ルーシがこの世界に来て闘った最初の強敵はクール。だが、クールの攻撃すら、自分の能力を定義できれば防御できたし、彼のような人間にも攻撃を加えられた。
だが、今回は違う。ルーシはメントに能力を考えさせた。自分の能力は一切喋っていない。
なのに彼女はそれを割り出した。
だから、ルーシにとって二回目の苦戦……いや、下手を打てば負ける闘いがはじまる。
「四の五のいってられねェなッ!!」
ルーシは背中に翼を広げた。ルーシの能力はなぜか翼が生える。だが、これはクールも同様なので、別に珍しいものでもない。いわば能力の底上げに使うのだ。
だが、
「銀色の翼……? いや、銀鷲の翼か」
メントはそういいはなった。
──銀鷲? オレの翼は黒鷲のはずだ。黒い翼のはずだ。なにが起きている?
それを考える間もなく、ルーシはメントによる攻撃がはじまる。以前のような矢印だ。
そして翼で身体を隠し、ルーシはそれを防ごうとする。
だが、またもや妙な現象が起きた。
──防御し切れていないッ!?
黒鷲の翼ならば、この世には存在しないものを引っ張り出してきているといういい方が正しいため、理論上はどんな攻撃もはねのける。

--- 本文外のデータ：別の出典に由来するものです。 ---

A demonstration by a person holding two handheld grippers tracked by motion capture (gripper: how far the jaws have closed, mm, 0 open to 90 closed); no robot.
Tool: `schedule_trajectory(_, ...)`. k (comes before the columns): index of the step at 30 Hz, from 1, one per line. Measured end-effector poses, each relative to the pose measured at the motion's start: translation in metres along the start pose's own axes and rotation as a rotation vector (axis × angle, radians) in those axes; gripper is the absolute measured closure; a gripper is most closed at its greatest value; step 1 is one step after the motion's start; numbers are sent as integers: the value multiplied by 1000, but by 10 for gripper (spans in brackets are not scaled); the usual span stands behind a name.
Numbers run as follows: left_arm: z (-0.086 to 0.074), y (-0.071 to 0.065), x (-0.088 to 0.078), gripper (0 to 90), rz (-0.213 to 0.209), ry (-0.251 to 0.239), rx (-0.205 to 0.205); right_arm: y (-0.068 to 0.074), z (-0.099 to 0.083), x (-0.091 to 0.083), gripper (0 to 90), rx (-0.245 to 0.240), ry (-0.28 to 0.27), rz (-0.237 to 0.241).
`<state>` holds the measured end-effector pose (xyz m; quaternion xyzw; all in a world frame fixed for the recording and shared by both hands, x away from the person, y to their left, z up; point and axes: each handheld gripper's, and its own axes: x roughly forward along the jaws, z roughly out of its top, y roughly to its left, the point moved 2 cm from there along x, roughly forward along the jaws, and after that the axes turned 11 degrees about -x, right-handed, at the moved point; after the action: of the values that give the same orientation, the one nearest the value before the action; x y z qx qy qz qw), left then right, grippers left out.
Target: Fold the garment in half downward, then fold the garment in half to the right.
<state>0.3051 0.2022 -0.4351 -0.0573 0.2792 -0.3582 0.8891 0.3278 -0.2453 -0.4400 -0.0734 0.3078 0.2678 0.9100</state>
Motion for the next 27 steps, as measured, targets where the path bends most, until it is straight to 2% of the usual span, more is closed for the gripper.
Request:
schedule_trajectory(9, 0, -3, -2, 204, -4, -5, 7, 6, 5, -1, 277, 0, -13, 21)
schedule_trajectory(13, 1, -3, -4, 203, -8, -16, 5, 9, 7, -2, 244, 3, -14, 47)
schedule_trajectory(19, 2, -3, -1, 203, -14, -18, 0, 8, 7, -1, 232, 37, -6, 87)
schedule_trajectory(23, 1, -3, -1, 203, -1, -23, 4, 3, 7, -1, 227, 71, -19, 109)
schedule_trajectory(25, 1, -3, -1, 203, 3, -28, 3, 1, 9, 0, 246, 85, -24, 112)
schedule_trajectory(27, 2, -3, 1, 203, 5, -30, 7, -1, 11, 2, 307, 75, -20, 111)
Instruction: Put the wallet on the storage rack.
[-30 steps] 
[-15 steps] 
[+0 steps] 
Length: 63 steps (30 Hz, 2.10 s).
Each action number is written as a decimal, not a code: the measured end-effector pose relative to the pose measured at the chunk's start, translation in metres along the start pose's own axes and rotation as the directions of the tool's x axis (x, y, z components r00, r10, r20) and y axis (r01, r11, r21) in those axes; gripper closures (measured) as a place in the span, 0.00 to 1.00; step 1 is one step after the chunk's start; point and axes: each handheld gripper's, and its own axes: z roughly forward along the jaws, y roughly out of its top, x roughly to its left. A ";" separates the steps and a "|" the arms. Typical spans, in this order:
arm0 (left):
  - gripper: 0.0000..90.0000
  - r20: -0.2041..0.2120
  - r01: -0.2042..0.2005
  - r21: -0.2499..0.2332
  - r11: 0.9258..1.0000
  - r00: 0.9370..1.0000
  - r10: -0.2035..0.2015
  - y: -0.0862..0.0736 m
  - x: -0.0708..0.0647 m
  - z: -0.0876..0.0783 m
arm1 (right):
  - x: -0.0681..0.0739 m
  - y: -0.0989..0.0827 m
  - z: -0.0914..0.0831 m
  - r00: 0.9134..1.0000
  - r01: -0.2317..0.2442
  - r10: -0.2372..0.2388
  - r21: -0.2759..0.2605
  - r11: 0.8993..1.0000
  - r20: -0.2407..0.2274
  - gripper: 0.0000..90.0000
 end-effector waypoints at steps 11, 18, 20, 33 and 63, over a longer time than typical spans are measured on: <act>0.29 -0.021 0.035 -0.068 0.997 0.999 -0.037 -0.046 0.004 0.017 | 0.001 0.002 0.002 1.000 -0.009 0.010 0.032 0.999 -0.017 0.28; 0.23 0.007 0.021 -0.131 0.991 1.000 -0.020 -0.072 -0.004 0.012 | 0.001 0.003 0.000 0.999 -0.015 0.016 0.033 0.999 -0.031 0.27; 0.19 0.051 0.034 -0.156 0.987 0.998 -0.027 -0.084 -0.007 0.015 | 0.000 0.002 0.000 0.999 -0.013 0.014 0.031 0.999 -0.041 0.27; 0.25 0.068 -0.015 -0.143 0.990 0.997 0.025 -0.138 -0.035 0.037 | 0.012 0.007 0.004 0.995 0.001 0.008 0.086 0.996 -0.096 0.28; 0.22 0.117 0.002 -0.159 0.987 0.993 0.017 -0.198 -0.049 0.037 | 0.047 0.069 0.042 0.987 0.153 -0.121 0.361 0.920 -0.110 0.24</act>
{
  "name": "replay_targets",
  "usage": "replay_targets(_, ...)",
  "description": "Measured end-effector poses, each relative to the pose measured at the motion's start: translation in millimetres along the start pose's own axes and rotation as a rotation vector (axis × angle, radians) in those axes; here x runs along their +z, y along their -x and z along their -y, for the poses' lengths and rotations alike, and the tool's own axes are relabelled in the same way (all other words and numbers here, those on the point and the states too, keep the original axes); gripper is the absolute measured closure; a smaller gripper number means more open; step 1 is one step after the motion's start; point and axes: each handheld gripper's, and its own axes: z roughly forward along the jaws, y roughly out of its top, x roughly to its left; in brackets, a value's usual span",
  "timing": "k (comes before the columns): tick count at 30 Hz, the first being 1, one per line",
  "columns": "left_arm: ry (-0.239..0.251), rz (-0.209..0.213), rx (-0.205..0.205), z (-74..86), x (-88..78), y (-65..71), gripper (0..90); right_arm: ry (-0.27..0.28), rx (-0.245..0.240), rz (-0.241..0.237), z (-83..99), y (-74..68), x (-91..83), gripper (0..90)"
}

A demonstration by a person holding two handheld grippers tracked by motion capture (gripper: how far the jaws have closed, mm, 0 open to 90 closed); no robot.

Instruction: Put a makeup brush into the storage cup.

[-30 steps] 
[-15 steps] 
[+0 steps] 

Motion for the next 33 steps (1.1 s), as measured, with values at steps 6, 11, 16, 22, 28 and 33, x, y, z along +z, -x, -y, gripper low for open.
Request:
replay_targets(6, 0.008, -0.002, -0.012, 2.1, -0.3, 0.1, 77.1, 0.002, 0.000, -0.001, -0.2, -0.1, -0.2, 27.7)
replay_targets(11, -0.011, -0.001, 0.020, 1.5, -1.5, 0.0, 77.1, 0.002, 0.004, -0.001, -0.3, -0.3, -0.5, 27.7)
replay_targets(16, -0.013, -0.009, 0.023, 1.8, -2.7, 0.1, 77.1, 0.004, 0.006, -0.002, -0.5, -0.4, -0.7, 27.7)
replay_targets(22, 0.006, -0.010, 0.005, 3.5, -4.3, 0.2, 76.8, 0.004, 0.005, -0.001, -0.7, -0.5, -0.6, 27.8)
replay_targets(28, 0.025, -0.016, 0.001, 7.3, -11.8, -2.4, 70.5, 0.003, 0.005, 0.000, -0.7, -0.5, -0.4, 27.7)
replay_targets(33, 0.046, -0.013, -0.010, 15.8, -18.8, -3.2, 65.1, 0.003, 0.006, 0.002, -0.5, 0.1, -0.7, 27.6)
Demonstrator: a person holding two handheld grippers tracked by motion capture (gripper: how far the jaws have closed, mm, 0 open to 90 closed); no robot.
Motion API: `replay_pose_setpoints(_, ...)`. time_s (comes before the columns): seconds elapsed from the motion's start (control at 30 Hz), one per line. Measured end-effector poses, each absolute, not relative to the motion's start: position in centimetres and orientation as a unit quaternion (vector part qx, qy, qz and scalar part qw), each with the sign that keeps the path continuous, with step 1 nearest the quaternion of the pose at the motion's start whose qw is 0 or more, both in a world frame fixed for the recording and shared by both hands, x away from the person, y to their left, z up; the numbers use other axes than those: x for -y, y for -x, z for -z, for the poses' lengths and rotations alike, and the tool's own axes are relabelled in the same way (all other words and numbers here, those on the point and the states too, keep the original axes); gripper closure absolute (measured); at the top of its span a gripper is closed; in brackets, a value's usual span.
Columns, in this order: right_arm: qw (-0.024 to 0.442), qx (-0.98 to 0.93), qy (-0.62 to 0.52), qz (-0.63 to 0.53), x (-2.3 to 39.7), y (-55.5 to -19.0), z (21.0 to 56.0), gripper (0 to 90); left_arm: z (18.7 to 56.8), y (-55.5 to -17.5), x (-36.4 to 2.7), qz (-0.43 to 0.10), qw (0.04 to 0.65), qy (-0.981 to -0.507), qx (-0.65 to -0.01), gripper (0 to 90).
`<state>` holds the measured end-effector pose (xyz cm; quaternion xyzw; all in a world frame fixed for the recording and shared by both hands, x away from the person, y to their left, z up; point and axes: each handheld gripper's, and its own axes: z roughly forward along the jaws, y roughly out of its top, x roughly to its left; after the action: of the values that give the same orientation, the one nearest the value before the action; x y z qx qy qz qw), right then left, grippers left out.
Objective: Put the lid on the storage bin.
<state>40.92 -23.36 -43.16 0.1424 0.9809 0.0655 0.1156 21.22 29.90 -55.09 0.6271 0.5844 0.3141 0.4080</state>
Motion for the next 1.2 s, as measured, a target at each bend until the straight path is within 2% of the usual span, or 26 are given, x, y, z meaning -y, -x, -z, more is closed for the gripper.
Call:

しかし、メントの攻撃は一部だけ貫通し、ルーシの右腕を貫く。
「効いたな!? だったら……っ!!」
またもや矢印が動く。
──再生もうまく作動していねェ。ということは、超能力と魔術が混ざったのかッ!?
超能力は存在しない。この世界においては。
魔術は存在する。この世界においては。
それが混ざるとどうなるか?
「まいったぜ……。あのアホ天使め。どこまでもオレの足を引っ張りやがる。なら──」
矢印が放射された。
ルーシはここで気がついていた。メントの矢印はまっすぐしか飛ばないのだ。発射した時点で定めた狙い以外の場所へ飛ばせないのだ。
だったら、ひとまず回避だ。
ルーシは翼をなびかせ、空を飛ぶ。
「交わしたかっ!? でも、もう一回撃てば……!!」
だからといって、ルーシは鳥ではない。自由自在に空を動けるわけではないのだ。ましてやここは無風に近い。存在しない風を作れる確証もない。ならば、いつものように空を飛んで華麗に移動はできない。
そんなことはメントも承知しているようだった。
そして、敗北が決まる一撃が放たれる。
「……ギリギリセーフだな」
ルーシの背中には、黒鷲の翼──勝利を確定させる壮麗な翼が動いていた。
「…………っ!?」
「わかっているみてェだな。そうだ。もう隙間はねェ。だが時間もねェ。ここは……」
使えるものならばすべて使う。それがルーシの考え方だ。法則を乱すことで戦闘を強制的に終了させられるのならば、それに越したことはない。